Well, lets see. Just since 2000, two disastrous runway overruns that could have been prevented by go-arounds, an airplane driven into the runway and wrecked at LGA because the CA wouldn't go-around, and now a crew rushes into landing at the wrong airport and narrowly averts a deadly overrun. Do you really not see how this keeps happening?
Maybe it happens at other airlines too, but that's their concern. We need to step back and see what it is that we need to change here at SWA before our luck runs out and we hurt someone.
Did you not read what I wrote (or what
you wrote, for that matter)?
These are
not the "same type of incident." Even the two that were similar had completely different causes. And nobody has denied them, or excused them, and Southwest has
indeed studied them, learned from them, and changed because of them:
BUR- the worst example of a pilot error. The captain completely dicked it away, and the FO didn't stop him. Resultant Southwest changes: complete overhaul of procedures and checklists to mitigate risks (SNORT), reworked stabilized approach criteria, and enhanced CRM procedures and training to ensure both pilots are proactive,
especially in the area of calling a go-around.
MDW- a confluence of a lot of internal and external factors. They touched down on speed,
exactly where they should have, so your claim that "they should have gone around" is complete BS on your part. After a normal touchdown, they didn't get the reversers out soon enough because one thrust lever was unknowingly slightly out of idle; the airport-advertised braking action of "fair," was
actually "poor-to-nil" for the second half of the runway; and nobody knew at the time, but the OPC had different performance parameters then the data we got from Boeing. Resultant Southwest changes: training and procedural changes on autobrake usage; investigation that led to new Boeing data on stopping margin with/without reverser credit; and finally, Southwest got the MDW airport authority to spend more money and change
their procedures to ensure more accurate determination of braking action throughout the entire runway.

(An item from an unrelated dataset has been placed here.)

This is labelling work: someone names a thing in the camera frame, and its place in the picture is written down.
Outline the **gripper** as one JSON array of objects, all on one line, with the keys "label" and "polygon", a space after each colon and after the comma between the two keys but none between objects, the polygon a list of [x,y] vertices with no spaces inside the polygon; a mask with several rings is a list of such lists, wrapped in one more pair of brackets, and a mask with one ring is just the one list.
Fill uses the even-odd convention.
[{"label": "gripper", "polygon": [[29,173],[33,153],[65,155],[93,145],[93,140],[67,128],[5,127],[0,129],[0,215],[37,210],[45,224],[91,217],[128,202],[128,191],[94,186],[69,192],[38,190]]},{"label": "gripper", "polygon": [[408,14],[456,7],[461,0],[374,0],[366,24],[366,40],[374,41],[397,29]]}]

LGA and BRG- investigations not complete, so I don't know what the result will be yet.
So anyway, like I said before, tell me how these are all the "same type of incidents," and how "no one's trying to figure what we're doing wrong." It's like you don't really know the first thing about
any of these incidents. And you're claiming that you work for Southwest?
Tell you what, Nindiri: why don't
you step back, use your superior intellect, and explain to us why these incidents are "exactly the same," and how we can address them, since, obviously, nobody
else at Southwest seems to care about safety. Please save us, Nindiri.
Or, keep on randomly bitching anonymously like you seem to to do best. And keep ignoring any facts; they only get in your way.